RECORDS PROVIDED: Begin
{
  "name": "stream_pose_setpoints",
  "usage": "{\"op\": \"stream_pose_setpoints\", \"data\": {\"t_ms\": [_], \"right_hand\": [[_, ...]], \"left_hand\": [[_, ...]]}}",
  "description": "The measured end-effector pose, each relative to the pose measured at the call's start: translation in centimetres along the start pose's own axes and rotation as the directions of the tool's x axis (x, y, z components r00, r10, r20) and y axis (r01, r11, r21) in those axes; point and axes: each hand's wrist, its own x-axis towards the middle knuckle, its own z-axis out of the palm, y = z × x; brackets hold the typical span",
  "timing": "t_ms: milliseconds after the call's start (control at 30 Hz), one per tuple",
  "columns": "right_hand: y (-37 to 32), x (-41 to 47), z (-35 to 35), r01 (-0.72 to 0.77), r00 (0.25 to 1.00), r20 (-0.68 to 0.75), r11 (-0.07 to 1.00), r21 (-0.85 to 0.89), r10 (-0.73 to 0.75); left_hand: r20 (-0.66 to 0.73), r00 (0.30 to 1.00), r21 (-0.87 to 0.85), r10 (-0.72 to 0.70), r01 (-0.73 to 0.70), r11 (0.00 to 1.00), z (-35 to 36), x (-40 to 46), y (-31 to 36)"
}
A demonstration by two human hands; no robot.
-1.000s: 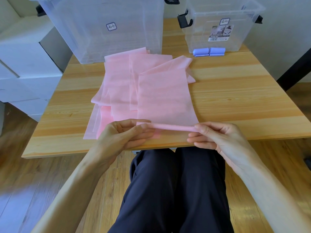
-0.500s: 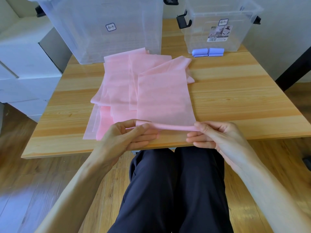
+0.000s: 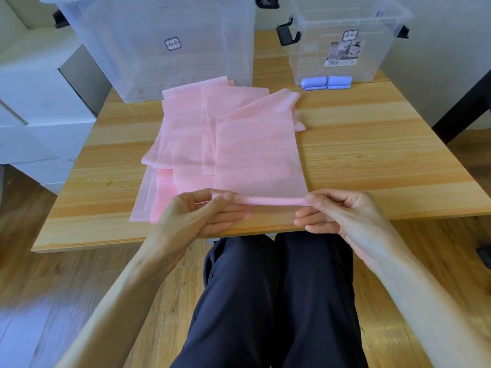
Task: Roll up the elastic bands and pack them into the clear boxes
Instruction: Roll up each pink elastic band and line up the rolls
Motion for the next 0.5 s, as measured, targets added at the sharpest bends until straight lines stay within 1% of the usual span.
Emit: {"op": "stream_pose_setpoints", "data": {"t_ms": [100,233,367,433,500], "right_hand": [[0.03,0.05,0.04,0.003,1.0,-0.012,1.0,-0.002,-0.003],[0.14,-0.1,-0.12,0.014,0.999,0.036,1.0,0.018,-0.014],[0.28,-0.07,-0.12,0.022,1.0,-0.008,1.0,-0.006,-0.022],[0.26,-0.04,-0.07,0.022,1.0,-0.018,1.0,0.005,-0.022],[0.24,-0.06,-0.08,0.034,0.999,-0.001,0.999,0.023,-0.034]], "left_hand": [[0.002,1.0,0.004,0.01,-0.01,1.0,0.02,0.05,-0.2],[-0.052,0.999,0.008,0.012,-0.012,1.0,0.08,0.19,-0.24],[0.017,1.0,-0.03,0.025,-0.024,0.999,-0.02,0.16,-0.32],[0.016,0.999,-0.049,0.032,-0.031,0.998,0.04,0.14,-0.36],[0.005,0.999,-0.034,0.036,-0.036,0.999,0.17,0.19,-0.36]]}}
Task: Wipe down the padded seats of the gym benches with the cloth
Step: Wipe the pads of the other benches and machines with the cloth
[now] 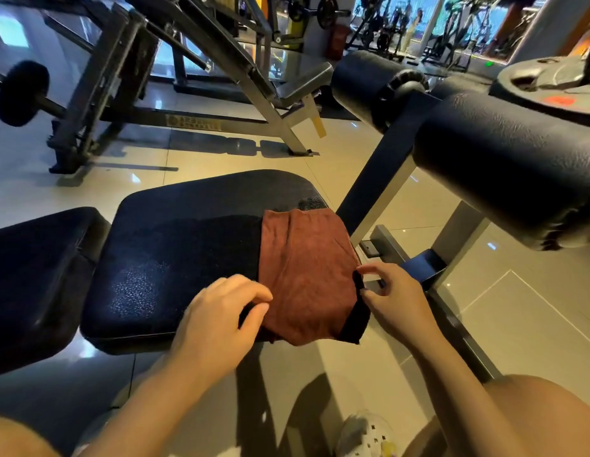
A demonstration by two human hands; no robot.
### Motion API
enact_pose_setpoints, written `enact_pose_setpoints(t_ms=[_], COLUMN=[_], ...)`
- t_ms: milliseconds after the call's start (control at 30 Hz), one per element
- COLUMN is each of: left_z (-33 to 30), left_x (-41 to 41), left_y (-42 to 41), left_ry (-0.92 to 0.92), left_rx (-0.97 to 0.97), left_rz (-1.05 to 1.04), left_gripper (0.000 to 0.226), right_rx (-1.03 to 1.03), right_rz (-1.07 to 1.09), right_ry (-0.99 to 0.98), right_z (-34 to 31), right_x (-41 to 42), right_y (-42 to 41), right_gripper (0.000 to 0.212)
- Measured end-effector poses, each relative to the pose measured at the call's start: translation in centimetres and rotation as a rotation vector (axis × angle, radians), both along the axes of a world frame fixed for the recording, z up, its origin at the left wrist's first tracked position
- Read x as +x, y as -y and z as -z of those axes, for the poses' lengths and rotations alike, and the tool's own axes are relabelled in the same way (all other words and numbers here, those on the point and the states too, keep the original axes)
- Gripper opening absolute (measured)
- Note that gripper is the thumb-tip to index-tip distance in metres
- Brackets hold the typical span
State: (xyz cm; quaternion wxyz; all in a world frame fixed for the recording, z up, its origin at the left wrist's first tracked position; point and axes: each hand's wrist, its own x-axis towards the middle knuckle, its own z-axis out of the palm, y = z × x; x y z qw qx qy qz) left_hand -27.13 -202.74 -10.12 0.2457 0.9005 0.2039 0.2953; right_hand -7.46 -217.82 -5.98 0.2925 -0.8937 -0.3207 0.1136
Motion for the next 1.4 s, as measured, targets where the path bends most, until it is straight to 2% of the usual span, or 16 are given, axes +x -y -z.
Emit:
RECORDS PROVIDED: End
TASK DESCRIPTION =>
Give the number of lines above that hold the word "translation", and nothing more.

RESULT OF THIS TASK =>
2